=== Activity ===
Set down every record below exactly as it stands.

(Items listed in a dataset)
*** Block opens ***

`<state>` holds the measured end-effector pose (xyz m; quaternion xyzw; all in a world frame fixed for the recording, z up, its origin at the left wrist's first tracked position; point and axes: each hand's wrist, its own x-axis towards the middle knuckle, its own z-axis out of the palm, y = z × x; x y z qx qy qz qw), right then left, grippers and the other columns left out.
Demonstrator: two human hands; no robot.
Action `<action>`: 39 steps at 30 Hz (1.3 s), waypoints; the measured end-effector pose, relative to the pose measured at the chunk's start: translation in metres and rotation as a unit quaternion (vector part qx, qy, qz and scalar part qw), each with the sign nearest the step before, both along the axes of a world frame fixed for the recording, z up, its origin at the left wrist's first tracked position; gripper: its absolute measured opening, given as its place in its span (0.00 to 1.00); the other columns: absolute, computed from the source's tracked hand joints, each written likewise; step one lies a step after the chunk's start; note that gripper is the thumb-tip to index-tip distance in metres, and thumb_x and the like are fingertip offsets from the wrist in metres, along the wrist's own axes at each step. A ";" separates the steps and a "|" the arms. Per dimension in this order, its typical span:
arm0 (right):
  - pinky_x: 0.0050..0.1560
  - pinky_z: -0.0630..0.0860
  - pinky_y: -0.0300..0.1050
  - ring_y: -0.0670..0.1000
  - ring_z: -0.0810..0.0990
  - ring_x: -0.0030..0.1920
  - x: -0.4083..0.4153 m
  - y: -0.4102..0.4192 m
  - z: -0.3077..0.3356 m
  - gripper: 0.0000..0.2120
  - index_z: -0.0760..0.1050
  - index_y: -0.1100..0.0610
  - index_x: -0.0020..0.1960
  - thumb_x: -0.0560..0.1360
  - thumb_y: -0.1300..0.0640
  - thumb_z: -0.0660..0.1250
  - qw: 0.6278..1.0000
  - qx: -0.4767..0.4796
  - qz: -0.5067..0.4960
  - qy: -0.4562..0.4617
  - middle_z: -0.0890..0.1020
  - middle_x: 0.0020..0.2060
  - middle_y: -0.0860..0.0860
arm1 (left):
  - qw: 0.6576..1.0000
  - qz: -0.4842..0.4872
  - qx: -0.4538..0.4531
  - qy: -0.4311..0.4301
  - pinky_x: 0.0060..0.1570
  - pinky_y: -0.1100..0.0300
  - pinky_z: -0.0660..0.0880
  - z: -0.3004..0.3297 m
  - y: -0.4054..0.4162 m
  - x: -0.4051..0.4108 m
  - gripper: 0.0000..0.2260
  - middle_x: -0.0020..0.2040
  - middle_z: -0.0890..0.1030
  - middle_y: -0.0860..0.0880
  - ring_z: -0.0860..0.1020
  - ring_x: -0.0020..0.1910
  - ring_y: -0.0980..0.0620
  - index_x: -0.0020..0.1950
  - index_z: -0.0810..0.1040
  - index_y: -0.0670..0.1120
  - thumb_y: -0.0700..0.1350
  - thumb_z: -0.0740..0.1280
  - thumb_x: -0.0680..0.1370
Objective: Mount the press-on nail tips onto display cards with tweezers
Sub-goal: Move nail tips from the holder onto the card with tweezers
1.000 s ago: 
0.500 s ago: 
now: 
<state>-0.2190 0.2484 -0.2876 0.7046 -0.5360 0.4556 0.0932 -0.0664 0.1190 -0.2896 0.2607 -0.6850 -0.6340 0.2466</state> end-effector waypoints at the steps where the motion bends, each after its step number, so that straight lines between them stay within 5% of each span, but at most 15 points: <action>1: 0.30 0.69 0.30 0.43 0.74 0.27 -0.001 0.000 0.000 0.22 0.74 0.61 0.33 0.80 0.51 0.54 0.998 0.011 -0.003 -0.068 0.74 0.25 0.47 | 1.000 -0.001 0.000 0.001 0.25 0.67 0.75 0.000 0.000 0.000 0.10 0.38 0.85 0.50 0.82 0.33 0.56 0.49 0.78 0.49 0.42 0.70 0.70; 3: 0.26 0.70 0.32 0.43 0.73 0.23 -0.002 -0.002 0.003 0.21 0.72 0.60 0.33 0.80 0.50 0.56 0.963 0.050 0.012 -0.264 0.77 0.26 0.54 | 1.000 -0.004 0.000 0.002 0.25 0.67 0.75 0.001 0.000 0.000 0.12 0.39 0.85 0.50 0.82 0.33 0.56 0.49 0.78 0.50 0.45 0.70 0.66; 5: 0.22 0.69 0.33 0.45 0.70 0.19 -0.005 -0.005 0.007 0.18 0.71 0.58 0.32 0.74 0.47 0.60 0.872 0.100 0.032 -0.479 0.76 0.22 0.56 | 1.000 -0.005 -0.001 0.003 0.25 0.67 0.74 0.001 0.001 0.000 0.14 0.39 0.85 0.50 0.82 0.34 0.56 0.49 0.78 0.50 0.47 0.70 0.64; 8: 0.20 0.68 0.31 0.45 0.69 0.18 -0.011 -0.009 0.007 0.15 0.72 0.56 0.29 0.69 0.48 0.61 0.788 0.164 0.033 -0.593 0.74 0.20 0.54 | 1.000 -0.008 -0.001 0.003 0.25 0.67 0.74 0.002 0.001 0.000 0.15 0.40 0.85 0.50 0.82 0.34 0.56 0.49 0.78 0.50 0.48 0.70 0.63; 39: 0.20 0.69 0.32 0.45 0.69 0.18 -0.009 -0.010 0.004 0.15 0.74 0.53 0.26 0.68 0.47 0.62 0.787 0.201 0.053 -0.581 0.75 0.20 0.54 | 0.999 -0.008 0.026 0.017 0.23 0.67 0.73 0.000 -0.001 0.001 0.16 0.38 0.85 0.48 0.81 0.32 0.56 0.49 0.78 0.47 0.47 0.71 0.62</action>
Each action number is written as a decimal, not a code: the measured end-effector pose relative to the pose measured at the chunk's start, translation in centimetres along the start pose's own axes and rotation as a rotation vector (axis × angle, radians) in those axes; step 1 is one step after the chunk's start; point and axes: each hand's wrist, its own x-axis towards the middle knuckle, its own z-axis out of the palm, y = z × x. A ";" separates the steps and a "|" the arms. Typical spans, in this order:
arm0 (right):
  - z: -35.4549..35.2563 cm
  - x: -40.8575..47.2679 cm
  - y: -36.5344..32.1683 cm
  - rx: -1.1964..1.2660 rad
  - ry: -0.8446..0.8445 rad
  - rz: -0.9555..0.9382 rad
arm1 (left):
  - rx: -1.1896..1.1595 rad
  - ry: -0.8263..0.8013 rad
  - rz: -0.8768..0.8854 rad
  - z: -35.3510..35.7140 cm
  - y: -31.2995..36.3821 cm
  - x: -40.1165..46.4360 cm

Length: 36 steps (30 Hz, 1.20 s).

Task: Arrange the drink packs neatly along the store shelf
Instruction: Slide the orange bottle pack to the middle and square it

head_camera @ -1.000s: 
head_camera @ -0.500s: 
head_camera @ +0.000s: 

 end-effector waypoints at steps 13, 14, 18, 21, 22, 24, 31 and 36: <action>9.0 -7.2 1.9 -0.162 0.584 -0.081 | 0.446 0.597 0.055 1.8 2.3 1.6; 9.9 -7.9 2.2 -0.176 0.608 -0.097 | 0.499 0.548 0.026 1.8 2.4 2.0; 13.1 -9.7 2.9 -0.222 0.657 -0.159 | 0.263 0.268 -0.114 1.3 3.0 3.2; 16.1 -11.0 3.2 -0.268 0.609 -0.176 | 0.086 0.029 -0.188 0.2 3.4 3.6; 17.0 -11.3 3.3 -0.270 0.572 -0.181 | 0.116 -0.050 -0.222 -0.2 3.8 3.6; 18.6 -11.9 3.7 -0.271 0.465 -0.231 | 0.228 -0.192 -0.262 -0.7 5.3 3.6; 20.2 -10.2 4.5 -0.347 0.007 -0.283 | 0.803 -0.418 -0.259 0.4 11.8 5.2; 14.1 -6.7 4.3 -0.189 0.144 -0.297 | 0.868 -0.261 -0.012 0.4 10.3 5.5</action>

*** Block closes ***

=== Response box ===
`<state>` holds the measured end-effector pose (xyz m; quaternion xyzw; all in a world frame fixed for the recording, z up, its origin at the left wrist's first tracked position; point and axes: each hand's wrist, its own x-axis towards the middle knuckle, its own z-axis out of the palm, y = z × x; x y z qx qy qz qw), right then left, grippers and the other columns left out.
Demonstrator: two human hands; no robot.
Action `<action>`: 39 steps at 30 Hz (1.3 s), waypoints; the measured end-effector pose, relative to the pose measured at the chunk's start: translation in metres and rotation as a unit quaternion (vector part qx, qy, qz and scalar part qw), each with the sign nearest the step before, both along the axes of a world frame fixed for the recording, z up, its origin at the left wrist's first tracked position; gripper: its absolute measured opening, given as its place in its span (0.00 to 1.00); the other columns: absolute, computed from the source's tracked hand joints, each written likewise; step one lies a step after the chunk's start; note that gripper is the thumb-tip to index-tip distance in metres, and thumb_x and the like are fingertip offsets from the wrist in metres, along the wrist's own axes at each step. A ";" separates the steps and a "|" the arms. Per dimension in this order, its typical span:
arm0 (right):
  - pinky_x: 0.0050..0.1560
  - pinky_z: -0.0630..0.0860
  - pinky_y: -0.0300..0.1050
  - ring_y: -0.0670..0.1000
  - ring_z: -0.0810..0.0990
  - ring_x: -0.0030..0.1920
  - x: -0.4083..0.4153 m
  - y: -0.4102..0.4192 m
  - z: -0.3077..0.3356 m
  - gripper: 0.0000..0.2120
  - index_z: -0.0760..0.1050
  - index_y: -0.1100..0.0610
  - index_x: -0.0020..0.1960
  - thumb_x: -0.0560..0.1360
  - thumb_y: -0.1300..0.0640
  - thumb_z: -0.0660..0.1250
  - qw: 0.6278..1.0000
  - qx: -0.4767..0.4796
  - qz: -0.5067..0.4960
  - qy: -0.4562..0.4617
  - middle_z: -0.0890..0.1020
  - middle_x: 0.0020..0.2060
  - middle_y: -0.0860..0.0860
arm1 (left):
  - qw: 0.6576..1.0000
  - qz: -0.4842..0.4872
  - qx: -0.4538..0.4531
  - qy: -0.4311..0.4301
  - pinky_x: 0.0060..0.1570
  - pinky_y: -0.1100..0.0300
  - pinky_z: -0.0660..0.0880
  - z: -0.3004..0.3297 m
  - y: -0.4054..0.4162 m
  - x: -0.4051..0.4108 m
  - gripper: 0.0000..0.2260
  - middle_x: -0.0020..0.2040
  - middle_z: -0.0890..0.1030
  - middle_y: -0.0860..0.0880
  - ring_z: -0.0860..0.1020
  - ring_x: -0.0020..0.1910
  - ring_y: -0.0980..0.0620
  - index_x: -0.0020..0.1950
  - index_z: -0.0810..0.1040
  - index_y: -0.0670..0.1120
  - thumb_y: -0.0700..0.1350
  - thumb_z: -0.0740..0.1280
  - thumb_x: -0.0680..0.1370
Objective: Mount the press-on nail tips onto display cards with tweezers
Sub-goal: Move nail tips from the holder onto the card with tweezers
1.000 s ago: 
0.500 s ago: 
now: 
<state>-0.2190 0.2484 -0.2876 0.7046 -0.5360 0.4556 0.0932 -0.0664 0.1190 -0.2896 0.2607 -0.6850 -0.6340 0.2466</state> end-effector waypoints at the steps where the motion bends, each after its step number, so that straight lines between them stay within 5% of each span, but at most 15 points: <action>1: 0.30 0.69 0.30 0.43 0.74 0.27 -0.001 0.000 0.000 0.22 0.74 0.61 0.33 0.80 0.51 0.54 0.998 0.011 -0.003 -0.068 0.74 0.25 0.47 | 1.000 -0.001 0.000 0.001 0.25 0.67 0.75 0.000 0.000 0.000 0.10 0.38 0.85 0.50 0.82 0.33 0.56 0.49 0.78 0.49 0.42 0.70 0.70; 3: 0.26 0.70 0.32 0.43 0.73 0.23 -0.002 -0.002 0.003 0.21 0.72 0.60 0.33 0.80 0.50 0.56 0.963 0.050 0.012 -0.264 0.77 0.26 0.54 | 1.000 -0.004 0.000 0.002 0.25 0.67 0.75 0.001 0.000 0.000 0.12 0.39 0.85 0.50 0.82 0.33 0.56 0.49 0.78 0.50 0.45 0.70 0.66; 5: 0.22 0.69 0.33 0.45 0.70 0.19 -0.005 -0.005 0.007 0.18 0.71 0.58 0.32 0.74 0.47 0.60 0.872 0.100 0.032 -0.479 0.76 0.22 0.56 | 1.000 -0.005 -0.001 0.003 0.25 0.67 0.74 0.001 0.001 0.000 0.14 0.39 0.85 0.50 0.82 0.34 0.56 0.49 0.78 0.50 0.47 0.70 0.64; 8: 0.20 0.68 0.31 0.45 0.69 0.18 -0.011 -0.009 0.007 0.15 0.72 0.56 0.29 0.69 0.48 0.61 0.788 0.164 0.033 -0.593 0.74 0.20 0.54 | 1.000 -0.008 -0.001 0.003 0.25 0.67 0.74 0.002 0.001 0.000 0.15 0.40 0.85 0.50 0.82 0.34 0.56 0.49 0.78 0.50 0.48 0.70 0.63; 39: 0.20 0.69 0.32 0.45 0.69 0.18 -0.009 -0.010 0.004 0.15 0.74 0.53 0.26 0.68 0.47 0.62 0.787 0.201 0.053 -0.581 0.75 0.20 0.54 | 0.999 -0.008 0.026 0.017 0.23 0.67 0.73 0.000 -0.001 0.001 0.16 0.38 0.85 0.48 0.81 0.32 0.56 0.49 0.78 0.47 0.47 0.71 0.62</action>
Each action number is written as a decimal, not a code: the measured end-effector pose relative to the pose measured at the chunk's start, translation in centimetres along the start pose's own axes and rotation as a rotation vector (axis × angle, radians) in those axes; step 1 is one step after the chunk's start; point and axes: each hand's wrist, its own x-axis towards the middle knuckle, its own z-axis out of the palm, y = z × x. A ";" separates the steps and a "|" the arms. Typical spans, in this order:
arm0 (right):
  - z: -35.4549..35.2563 cm
  - x: -40.8575..47.2679 cm
  - y: -36.5344..32.1683 cm
  - rx: -1.1964..1.2660 rad
  - ry: -0.8446..0.8445 rad
  - rz: -0.9555..0.9382 rad
arm1 (left):
  - rx: -1.1896..1.1595 rad
  - ry: -0.8263..0.8013 rad
  - rz: -0.8768..0.8854 rad
  - z: -35.3510..35.7140 cm
  - y: -31.2995..36.3821 cm
  - x: -40.1165..46.4360 cm

Length: 36 steps (30 Hz, 1.20 s).

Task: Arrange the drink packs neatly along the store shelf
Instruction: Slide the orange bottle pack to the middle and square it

head_camera @ -1.000s: 
head_camera @ -0.500s: 
head_camera @ +0.000s: 

 end-effector waypoints at steps 13, 14, 18, 21, 22, 24, 31 and 36: <action>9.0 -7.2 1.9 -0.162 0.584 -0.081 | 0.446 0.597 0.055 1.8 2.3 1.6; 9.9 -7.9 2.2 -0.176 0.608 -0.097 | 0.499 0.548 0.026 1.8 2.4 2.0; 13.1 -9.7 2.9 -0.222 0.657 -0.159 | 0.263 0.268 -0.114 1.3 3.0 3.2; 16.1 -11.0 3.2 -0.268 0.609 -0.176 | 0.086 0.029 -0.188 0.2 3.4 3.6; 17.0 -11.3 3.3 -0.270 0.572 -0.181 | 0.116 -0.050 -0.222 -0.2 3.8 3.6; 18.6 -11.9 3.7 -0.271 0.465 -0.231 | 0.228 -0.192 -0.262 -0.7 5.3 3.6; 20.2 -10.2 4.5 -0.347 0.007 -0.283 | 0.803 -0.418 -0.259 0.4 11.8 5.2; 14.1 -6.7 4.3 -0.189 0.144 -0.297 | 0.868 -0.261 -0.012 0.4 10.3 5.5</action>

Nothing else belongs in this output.